Tuning charge transfer between size-controlled Pt cluster and N vacancy engineered ultrathin g-C3N4 for efficient photocatalytic hydrogen evolution

Abstract

Rational design and development of metal-cluster co-catalysts with regulated charge transfer interface is an effective strategy to fabricate highly active photocatalysis. Here, Pt clusters are elaborately incorporated onto N vacancy engineered ultrathin g-C3N4 (vUCN) by a facile photo-deposition method. The targeted vUCN-300Pt with cluster size of 1.1 nm and dispersion density of 104 μg m−2 exhibits an optimal photocatalytic rate of 862.4 μmol h−1 g−1, which is approximate 40 times and 5.3 times higher than that of pristine g-C3N4 and vUCN. The inherent reason for the superior property lies on the efficient electron transfer pathway, in which electrons are effectively migrated to the surface assisted by the ultrathin structure and appropriate N vacancies, and subsequently directed towards the neighboring Pt cluster.
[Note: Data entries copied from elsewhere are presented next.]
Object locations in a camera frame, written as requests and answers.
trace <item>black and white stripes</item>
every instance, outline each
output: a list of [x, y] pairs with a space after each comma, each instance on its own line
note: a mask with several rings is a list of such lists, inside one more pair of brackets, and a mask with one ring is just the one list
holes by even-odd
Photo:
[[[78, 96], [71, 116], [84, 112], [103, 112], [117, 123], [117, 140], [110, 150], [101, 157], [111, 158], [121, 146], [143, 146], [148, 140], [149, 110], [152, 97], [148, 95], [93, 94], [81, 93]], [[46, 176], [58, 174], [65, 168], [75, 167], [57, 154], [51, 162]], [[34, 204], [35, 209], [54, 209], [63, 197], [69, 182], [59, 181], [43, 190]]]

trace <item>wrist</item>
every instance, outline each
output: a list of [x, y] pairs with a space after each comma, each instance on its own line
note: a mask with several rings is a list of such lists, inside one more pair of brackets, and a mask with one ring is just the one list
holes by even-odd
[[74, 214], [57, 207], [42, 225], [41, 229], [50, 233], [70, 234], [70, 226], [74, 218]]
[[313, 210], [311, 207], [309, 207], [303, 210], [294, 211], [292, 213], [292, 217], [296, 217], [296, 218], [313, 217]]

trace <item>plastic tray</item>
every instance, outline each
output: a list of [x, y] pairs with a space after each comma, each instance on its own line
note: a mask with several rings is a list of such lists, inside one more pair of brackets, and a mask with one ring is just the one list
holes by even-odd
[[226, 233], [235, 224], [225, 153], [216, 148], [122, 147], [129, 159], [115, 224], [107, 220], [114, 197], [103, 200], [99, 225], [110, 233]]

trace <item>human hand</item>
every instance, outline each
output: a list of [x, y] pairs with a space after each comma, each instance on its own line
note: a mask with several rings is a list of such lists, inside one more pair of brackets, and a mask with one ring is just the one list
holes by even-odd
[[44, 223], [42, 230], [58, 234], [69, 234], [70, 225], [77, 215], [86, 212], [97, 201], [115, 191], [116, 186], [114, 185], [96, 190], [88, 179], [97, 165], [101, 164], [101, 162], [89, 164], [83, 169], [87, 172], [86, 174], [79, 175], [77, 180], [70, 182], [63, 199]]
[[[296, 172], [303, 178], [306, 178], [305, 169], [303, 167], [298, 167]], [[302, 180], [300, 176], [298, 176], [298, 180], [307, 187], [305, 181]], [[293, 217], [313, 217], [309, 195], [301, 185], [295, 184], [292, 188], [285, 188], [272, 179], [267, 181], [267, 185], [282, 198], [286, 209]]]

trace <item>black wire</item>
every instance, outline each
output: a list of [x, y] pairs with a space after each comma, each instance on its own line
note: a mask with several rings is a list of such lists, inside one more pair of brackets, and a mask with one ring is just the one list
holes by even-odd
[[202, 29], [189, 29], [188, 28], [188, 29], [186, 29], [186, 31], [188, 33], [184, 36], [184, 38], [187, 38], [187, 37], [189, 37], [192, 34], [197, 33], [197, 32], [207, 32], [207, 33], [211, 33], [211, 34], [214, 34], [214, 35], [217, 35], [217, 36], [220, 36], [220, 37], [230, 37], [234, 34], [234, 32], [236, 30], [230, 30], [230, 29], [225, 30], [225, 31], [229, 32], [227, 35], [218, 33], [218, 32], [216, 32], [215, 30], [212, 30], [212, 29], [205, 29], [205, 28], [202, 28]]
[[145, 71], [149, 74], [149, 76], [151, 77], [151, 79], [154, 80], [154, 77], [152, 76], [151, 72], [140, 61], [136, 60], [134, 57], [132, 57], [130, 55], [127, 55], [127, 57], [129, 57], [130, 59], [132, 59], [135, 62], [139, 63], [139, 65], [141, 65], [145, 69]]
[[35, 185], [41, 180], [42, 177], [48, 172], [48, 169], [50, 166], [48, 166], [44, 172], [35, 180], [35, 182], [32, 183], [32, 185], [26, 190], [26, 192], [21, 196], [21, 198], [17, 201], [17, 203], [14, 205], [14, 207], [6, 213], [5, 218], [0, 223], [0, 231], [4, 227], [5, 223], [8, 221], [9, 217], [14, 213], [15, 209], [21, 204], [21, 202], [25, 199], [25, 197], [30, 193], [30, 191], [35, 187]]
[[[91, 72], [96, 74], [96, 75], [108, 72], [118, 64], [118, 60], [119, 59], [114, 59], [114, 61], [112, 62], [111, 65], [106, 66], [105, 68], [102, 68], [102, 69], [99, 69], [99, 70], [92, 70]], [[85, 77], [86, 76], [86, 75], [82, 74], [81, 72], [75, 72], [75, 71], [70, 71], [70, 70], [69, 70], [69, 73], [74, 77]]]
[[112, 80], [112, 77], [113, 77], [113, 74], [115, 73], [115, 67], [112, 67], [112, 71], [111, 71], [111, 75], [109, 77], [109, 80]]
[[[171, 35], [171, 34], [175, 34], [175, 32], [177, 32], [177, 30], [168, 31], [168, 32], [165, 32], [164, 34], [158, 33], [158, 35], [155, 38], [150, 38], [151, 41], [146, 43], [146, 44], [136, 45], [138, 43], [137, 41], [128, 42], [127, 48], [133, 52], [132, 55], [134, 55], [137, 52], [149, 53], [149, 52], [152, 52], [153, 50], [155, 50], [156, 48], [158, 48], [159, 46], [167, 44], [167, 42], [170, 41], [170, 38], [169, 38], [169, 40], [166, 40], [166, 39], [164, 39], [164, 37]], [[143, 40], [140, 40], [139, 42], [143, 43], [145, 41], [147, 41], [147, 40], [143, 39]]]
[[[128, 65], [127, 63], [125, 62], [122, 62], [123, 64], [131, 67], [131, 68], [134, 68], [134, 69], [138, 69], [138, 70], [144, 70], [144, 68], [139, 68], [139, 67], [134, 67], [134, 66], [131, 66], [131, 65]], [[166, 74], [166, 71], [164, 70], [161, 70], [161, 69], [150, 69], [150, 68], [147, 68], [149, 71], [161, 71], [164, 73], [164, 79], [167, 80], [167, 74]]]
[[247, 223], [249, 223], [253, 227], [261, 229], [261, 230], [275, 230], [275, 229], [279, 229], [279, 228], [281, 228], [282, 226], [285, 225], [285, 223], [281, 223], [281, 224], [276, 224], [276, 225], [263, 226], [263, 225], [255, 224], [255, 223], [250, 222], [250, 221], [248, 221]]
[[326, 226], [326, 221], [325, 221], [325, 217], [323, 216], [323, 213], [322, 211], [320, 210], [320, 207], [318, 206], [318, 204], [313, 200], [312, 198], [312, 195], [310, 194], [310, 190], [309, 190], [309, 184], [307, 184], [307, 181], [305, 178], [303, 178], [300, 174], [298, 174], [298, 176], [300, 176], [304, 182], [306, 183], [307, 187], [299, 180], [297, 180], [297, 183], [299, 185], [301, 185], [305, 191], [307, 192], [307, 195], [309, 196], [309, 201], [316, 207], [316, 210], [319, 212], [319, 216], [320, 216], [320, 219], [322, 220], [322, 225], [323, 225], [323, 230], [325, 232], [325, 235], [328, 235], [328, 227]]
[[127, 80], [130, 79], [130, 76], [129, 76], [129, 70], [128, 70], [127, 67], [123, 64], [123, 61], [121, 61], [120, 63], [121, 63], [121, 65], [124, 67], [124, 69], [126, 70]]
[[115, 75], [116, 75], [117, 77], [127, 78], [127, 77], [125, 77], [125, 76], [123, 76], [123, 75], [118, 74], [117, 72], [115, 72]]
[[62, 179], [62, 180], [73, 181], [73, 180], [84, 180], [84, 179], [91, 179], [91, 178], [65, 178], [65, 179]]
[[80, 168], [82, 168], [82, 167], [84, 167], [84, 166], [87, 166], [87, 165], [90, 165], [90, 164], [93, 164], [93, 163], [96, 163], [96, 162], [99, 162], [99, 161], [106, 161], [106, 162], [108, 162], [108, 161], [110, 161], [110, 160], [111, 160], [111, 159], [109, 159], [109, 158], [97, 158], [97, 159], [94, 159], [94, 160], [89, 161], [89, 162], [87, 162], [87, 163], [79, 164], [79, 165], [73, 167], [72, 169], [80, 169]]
Additionally, the light absorption ability and the proton reduction kinetics are both promoted under the collaborative optimization of the band-gap structure by Pt cluster and vUCN. Afterwards the Pt site with reduced Gibbs free energy could serve as a highly active medium for combining H* and the transferred electron to achieve efficient H2 evolution. The relevance of these findings provides useful guideline for tuning the reactive metal-support interaction (RMSI) between Pt cluster and g-C3N4-based catalysts.